**TASK:**
Transcribe exactly, and only, the lines from the one containing "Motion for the" through the end of the material.

:: MATERIAL PROVIDED

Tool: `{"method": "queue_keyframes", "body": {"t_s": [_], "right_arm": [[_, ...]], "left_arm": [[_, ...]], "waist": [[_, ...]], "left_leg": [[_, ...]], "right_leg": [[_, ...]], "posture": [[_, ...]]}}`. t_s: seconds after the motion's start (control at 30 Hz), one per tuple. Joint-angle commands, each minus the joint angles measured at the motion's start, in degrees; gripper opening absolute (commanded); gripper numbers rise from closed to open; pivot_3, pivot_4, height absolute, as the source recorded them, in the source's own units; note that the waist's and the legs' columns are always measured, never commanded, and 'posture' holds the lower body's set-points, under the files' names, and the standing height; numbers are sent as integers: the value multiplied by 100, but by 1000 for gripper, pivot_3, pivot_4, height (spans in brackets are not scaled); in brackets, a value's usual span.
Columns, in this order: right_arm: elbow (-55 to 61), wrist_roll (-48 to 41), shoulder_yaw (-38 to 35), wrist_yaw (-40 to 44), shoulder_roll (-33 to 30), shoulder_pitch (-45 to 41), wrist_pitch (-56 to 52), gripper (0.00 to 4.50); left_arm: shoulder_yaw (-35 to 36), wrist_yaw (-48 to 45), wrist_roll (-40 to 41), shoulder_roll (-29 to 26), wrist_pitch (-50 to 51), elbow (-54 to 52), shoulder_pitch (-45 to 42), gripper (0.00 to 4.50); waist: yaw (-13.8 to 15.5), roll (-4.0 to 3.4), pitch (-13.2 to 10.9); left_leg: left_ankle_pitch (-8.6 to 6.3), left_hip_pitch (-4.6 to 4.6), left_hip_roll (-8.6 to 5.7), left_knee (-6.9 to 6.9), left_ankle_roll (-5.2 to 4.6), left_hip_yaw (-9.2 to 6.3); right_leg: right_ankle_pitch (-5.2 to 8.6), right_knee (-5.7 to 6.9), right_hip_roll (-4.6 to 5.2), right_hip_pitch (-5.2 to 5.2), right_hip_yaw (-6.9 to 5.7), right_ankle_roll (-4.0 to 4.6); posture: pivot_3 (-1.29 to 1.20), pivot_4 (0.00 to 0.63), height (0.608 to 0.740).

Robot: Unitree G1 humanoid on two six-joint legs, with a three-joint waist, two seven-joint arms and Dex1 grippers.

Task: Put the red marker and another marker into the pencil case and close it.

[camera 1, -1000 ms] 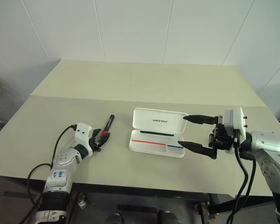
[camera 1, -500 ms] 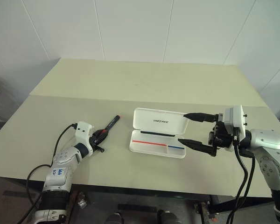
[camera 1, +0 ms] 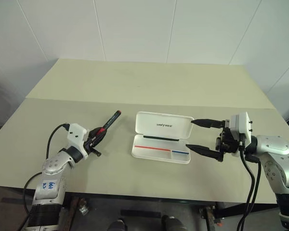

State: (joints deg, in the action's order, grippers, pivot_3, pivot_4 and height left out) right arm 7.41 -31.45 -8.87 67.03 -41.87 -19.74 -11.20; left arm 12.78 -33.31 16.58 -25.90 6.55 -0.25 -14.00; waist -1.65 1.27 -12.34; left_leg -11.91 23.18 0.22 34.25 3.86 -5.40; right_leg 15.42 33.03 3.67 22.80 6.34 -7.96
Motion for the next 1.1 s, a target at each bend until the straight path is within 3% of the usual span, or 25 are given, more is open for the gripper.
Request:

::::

**TASK RESPONSE:**
Motion for the next 1.1 s, a target at each bend until the straight path is within 3% of the usual span, or 25 are given, more is open for the gripper.
Request:

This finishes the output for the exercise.